**AIM OF THE TASK:**
What is the number of lines in this listing that include the string "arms"? Answer with that number by itself.

**INPUT DATA:**
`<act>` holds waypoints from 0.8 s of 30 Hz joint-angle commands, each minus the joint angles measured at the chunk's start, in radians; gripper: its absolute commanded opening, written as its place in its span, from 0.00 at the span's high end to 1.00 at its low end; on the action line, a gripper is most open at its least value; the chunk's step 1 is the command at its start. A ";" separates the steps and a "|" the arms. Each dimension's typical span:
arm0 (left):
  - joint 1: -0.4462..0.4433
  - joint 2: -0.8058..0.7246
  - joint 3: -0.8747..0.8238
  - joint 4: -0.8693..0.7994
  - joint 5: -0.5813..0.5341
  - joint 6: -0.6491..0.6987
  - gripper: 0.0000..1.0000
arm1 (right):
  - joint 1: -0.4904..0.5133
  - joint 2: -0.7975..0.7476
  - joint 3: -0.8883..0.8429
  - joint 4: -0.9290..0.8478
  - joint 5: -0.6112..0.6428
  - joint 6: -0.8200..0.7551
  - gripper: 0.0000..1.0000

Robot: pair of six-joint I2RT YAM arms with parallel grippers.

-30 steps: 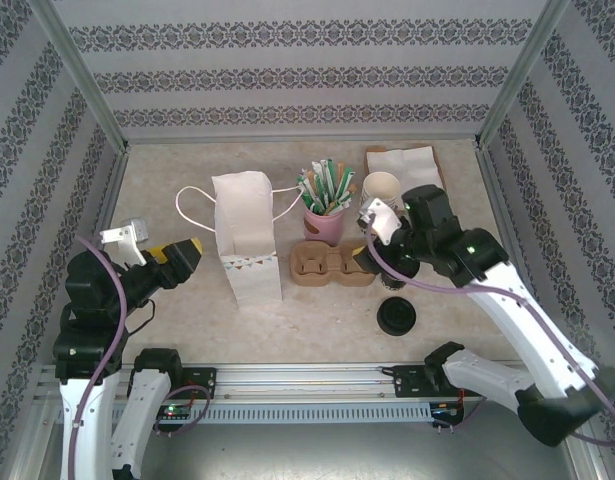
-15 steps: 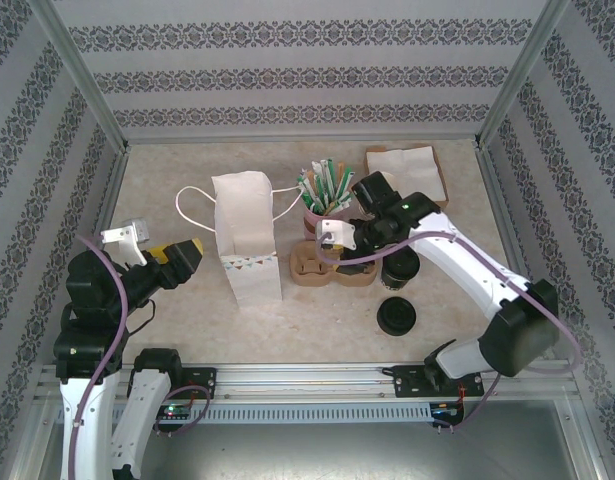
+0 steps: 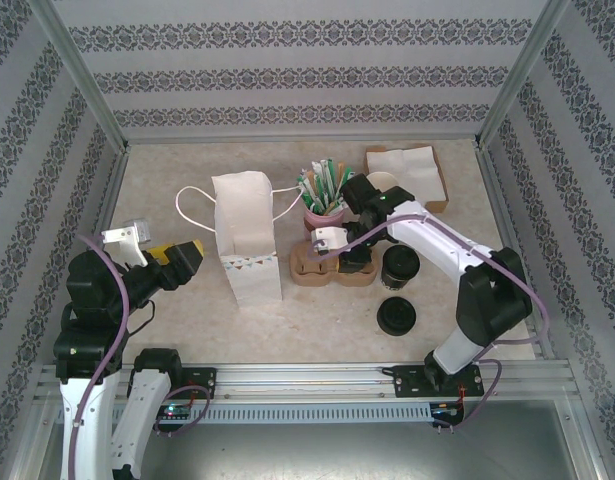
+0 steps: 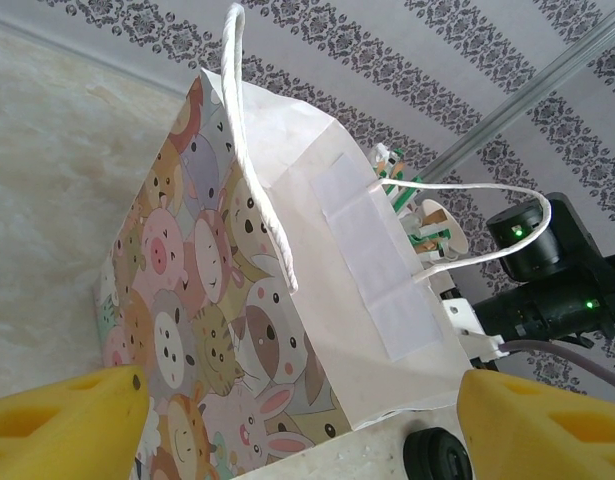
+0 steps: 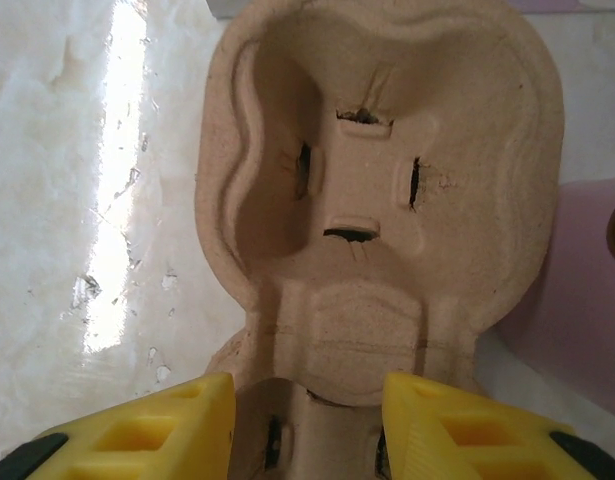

**ANSWER SECTION:**
2